Assigned task:
Within the records below, reproduce without change the lines from the line that has "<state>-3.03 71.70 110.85" through the line that has "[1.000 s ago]", and only those.

Information shown:
+++++

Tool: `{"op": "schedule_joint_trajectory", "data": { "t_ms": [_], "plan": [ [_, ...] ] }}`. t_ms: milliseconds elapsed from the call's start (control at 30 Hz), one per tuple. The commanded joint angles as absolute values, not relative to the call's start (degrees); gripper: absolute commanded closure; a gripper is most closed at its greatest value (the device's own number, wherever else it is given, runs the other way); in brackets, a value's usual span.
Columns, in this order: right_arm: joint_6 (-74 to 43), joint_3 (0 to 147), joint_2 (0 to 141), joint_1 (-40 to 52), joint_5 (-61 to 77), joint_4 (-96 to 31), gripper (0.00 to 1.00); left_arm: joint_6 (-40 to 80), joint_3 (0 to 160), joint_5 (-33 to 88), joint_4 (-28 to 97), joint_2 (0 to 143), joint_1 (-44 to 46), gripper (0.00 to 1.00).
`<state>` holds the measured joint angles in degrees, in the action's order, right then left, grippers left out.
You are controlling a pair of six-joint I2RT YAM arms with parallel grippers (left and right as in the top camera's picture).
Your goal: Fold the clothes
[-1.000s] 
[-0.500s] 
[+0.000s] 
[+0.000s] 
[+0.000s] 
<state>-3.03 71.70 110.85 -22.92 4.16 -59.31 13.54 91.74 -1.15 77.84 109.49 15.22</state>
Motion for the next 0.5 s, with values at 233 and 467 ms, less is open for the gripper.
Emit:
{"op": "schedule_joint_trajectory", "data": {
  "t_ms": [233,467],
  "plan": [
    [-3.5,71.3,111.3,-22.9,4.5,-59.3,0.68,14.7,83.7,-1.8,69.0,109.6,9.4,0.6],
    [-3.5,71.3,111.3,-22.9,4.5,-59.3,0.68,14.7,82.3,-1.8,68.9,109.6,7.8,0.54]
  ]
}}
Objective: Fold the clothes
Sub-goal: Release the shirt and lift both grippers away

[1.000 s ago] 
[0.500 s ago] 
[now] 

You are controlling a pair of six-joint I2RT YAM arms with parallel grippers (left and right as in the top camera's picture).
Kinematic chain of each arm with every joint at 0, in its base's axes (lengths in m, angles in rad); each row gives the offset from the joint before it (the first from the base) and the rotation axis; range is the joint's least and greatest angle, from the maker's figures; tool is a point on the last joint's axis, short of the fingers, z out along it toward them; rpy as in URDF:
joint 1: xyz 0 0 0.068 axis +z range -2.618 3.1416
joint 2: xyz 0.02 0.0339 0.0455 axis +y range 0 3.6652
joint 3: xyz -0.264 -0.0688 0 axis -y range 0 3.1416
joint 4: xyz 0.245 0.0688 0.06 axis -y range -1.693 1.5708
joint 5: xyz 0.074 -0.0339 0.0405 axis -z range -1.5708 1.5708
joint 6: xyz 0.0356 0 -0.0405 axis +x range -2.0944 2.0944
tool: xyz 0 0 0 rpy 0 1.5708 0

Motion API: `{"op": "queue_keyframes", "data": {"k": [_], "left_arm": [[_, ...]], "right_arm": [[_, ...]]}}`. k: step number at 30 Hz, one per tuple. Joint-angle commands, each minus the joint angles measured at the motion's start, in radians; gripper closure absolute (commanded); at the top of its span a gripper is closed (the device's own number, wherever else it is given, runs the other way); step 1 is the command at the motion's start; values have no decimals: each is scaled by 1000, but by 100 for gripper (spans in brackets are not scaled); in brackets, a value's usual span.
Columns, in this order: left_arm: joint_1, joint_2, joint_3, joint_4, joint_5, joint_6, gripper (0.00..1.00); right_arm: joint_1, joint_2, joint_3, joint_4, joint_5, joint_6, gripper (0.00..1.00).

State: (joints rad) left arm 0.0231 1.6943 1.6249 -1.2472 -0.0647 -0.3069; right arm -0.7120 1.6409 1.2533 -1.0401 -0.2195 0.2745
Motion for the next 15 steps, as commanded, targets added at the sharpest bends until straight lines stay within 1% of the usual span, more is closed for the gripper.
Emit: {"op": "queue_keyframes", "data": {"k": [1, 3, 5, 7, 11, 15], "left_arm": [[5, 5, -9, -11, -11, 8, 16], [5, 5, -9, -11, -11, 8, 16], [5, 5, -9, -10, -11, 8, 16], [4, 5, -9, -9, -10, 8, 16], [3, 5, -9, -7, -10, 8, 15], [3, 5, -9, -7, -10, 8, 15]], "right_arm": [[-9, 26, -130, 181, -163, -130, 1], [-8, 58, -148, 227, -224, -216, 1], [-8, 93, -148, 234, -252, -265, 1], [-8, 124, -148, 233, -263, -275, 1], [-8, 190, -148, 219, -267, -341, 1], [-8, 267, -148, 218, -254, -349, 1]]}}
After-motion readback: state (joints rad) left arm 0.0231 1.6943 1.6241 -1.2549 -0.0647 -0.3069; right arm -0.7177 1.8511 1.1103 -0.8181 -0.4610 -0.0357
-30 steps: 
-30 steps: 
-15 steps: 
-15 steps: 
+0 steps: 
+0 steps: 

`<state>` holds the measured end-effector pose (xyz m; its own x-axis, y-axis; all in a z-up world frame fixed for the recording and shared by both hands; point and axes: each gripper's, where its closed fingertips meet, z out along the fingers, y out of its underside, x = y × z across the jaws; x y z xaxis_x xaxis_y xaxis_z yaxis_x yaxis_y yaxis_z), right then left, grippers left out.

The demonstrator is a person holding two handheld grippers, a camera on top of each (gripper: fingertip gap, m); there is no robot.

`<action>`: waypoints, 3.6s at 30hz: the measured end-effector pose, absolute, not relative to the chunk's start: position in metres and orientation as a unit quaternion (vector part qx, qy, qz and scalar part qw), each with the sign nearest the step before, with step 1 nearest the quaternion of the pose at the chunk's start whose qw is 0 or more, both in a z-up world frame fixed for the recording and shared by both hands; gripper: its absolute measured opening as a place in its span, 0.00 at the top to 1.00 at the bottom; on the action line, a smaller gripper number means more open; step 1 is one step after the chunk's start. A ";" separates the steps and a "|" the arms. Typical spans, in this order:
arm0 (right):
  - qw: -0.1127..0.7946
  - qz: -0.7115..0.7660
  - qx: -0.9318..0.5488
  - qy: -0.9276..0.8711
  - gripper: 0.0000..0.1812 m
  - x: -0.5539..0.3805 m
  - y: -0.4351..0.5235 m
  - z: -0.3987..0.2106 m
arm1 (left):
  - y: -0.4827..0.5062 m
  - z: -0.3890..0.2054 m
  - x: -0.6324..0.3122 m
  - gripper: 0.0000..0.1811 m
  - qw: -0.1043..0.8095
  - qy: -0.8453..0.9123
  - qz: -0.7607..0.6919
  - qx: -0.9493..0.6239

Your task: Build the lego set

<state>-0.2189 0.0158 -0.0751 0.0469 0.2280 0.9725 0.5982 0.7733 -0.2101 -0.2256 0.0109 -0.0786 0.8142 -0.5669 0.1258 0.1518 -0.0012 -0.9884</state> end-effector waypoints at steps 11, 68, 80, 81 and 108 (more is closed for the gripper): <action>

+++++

Problem solution:
<state>-3.03 71.70 110.85 -22.92 4.16 -59.31 13.54 91.74 -1.15 77.84 109.49 15.22</state>
Motion for the next 0.5 s, with values at 233 and 467 ms, less is open for the gripper.
Emit:
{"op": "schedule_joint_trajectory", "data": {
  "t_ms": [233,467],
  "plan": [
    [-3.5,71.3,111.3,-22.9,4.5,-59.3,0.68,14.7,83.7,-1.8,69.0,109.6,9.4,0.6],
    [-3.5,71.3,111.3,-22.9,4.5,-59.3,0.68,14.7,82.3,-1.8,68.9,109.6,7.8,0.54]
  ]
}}
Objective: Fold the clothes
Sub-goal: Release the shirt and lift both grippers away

[1.000 s ago] 

Now the exercise is complete.